Saturday, January 17, 2009

Miss me?

Guess where I am. No Sarah you can't guess you have the answer.

I'll give you a hint. It involved white coats, airplane rides, and more white coats.

Oh yeah we're in San Fransisco. I'm at Cal Pacific getting a much needed tune up.

The lungs are in bad shape. The heaviness I've felt for ages in my left lung are cysts. Those may never gop away and they harbor infections in there. When the infection in my lungs get bad those swell and the sensation I feel is heaviness. I do have damage in both lower lobes that may be irreversible but all those things things I've said I KNEW, I did know. The damage is from long term infection being harbored in my lungs for years.

Best case is that we can kick the infection and that will reduce the swelling that is making me unable to breathe. I will gain back my lung function and I will go along like a GOOD girl and keep in touch and working with a CF doctors and you all can read my ramblings for lots longer. You know without lifetime o2.

I do have to say thanks to the 4 of you that have stuck through all my rambling emotional distress. When you are surrounded my doctors that are a bundle of negative you tend to drag down with them. The doctors here aren't like that, and while this is major, everyone is totally positive.

So ready to get scared.
My lung capacity as of today is .89L.
HEY WHAT?! That's UP from yesterday, which was .75L. Normal for my size is 3.0L "Normal" for me is about 2.0L. So I'm at like 1/4 of my normal.

So here is where I am. Unfortunately my computer will leave with my husband tomorrow. So no regular posts, sorry. I will probably be here for at least one week more than likely 2.

Please keep me in your thoughts. I'm thinking I'm doing ok. I'm totally feeling better than how I felt before I got here.

Oh and I still hate to fly. EWW..... That flight was great they say, flat even. Pfftt... felt horrible to me. Of Course I was strapped a gurney.

Monday, January 12, 2009

Answer me this... because I can't get the internet to tell me which means I'm not asking it the right questions.

If the barometric pressure is rising that means it's going to......?

Rain or Sun?

I always look to see what it is.. but never think to remember what it was. IE Oh looks it's nice and at 30.5 but what was it while it was raining.....

Oh sure I could probably dig back through wunderground.com and find the answer, but I bet one of you loverly readers know that answer off the top of your head.
HI it's me! Not Dead yet.

What? You look disappointed?

Ha.

So mornings suck still. But then they have sucked for years so that's really nothing new. I spent most of yesterday off of the oxygen and did ok, you know, not doing anything. Today I spend most of the day off the oxygen and have to work.

Wish me luck.

I still can't quite bring myself to leave the house without hauling George with me. Panic sets in and all. I think I'll have to break myself into short trips once the dust has settled after this little round of roulette.

I must be sleeping again as I woke up before my alarm this morning and didn't feel like I could crawl back in for the rest of the day. I do know I'm not getting up over and over at night to clear my lungs.

I don't think twice about getting up and walking from my computer to my bedside now, with or without oxygen. We're talking 10 steps both ways, but last week it was a monumental task. This week, a blip on the screen. For that alone I'm sure my son is eternally grateful.
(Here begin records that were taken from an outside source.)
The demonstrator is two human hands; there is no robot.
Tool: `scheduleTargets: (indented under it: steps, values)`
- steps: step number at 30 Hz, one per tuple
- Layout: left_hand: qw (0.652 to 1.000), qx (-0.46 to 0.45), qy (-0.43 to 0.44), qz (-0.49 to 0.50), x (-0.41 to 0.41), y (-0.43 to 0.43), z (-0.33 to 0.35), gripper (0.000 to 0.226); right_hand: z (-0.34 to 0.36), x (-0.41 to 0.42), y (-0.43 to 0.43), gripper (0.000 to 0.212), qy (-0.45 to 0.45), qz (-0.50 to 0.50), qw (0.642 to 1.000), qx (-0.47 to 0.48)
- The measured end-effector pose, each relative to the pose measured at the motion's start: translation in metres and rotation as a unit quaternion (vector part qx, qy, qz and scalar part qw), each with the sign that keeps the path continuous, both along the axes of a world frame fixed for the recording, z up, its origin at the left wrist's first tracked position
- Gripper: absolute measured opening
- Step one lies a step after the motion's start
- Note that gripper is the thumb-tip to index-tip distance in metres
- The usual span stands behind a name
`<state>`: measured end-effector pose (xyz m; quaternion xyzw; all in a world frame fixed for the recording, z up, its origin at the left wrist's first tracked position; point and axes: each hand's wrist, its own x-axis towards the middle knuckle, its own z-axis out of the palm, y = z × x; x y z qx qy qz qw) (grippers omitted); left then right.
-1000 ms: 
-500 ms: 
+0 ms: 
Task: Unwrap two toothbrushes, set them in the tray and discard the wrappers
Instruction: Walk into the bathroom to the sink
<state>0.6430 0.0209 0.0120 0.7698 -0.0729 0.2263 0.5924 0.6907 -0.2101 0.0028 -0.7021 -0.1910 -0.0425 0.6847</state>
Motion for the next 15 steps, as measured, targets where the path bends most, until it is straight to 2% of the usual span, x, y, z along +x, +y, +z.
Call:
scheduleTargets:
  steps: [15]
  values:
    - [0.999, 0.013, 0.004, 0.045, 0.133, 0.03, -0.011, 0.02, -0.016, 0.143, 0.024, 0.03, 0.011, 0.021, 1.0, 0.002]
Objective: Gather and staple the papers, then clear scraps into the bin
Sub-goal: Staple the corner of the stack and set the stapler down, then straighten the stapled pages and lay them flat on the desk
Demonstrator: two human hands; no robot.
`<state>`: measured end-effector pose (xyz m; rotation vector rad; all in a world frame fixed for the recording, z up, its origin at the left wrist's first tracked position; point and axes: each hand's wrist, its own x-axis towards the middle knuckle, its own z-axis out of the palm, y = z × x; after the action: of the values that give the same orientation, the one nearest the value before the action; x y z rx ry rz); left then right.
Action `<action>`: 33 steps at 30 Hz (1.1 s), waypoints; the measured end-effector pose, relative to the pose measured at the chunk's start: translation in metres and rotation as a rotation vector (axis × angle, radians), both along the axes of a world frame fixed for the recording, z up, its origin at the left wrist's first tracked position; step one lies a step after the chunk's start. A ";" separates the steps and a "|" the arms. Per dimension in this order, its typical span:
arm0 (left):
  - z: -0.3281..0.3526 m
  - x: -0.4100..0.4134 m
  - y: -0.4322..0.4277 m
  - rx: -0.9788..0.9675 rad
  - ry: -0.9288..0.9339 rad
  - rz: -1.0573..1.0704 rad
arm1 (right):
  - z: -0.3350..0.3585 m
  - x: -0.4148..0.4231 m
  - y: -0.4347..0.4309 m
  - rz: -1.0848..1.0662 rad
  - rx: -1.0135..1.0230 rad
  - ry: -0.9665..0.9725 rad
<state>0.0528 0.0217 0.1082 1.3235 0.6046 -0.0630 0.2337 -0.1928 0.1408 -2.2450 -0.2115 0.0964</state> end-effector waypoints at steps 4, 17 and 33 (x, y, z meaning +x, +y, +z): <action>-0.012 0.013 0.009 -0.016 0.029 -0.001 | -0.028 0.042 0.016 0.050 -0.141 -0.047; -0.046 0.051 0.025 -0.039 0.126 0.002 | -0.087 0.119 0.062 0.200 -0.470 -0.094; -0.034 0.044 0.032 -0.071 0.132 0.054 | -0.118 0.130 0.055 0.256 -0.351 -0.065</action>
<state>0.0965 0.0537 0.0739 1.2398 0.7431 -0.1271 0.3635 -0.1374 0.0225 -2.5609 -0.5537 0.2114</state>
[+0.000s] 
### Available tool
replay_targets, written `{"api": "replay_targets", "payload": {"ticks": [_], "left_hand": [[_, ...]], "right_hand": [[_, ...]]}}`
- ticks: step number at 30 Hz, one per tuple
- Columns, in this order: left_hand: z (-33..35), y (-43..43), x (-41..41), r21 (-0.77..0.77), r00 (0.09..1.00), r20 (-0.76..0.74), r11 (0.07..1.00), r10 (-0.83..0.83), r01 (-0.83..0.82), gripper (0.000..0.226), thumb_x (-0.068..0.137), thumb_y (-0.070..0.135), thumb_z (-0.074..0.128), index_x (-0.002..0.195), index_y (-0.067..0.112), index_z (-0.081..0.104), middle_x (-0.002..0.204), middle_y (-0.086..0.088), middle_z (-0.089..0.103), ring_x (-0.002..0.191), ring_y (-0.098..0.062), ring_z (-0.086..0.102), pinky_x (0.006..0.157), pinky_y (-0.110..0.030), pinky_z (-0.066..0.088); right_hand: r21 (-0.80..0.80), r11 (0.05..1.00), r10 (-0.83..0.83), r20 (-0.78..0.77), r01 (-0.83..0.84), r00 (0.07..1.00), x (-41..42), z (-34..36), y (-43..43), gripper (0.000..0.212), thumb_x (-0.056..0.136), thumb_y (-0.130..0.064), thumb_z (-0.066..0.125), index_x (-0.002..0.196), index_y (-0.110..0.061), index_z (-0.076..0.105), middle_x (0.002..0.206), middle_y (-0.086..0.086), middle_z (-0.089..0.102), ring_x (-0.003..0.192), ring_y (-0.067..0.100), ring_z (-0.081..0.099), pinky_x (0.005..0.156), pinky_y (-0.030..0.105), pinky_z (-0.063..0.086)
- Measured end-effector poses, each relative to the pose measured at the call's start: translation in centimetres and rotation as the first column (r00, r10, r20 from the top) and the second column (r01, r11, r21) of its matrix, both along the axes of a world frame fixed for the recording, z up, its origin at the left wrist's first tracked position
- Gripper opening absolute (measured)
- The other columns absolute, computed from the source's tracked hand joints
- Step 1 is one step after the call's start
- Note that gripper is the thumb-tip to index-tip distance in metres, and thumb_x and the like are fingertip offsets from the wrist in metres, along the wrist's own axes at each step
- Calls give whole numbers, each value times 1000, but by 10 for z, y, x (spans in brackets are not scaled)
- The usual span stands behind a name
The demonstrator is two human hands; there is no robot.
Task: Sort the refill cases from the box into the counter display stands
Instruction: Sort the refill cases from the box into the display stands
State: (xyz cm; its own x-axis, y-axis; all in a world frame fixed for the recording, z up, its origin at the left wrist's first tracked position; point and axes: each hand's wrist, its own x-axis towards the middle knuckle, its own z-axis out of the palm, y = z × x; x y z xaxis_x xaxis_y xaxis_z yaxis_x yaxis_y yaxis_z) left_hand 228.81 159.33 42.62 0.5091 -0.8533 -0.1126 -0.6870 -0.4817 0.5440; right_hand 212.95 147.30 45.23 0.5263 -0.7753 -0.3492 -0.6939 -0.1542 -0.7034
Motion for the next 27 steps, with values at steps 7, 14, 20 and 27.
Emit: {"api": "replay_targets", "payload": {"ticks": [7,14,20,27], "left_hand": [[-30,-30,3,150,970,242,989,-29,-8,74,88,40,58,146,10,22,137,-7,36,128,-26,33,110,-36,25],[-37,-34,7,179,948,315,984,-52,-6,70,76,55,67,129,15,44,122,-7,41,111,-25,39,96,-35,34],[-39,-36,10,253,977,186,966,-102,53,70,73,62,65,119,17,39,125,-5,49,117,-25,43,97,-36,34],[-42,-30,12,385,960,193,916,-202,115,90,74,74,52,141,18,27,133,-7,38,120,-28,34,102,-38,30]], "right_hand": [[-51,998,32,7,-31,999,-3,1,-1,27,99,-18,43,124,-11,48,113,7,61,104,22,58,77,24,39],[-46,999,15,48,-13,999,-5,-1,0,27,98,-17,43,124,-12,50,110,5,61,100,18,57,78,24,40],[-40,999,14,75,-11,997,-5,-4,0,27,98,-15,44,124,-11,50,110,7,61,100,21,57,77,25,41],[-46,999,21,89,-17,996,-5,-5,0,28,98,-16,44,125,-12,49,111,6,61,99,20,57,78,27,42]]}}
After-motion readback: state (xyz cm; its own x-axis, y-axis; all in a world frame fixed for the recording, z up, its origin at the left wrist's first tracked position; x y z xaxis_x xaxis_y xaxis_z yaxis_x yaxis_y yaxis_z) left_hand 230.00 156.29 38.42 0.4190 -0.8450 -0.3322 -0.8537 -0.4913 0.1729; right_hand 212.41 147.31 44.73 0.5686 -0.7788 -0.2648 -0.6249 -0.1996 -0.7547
Bill started on days today. This will either go just fine or next week the neighbors might be wondering what that smell coming from the garage is.

Sunday, January 11, 2009

Ok I'll bite. Which is harder marriage or motherhood?

I find marriage to be harder. Motherhood is a piece of cake for me. But marriage I find a pain in the ass. I blame being raised by a strong single woman. Don't take that as I don't love my husband. I do, mostly. Just kidding. I just find it really easy to say, FINE pack up and take your shit somewhere else. Because if my choice is dealing with your, nasty attitude, condescending mouth, general crap, mental issues, anger management problems, my choice is SEE YA. I CHOOSE for you to be part of my life. I don't NEED you here. There isn't a fundamental part of me that has to have you here. I can change my own oil, fix my own pipes, mend my own fences, fix my own flat. Are those things easier with you here, sure. I'm not dumb. My husband was raised by a mother who 'needs' her husband. She can't do XXX because only he knows how to.
I was raised by a mother how did it all herself because she had to. There was no one to unclog a toilet or fix a broken faucet at our house. I tend to run like that.
My husband has gotten much more used to that. He even now "gets" it. He doesn't always like it, but he's so much better about just getting it.

Besides he can't fix a faucet anyway.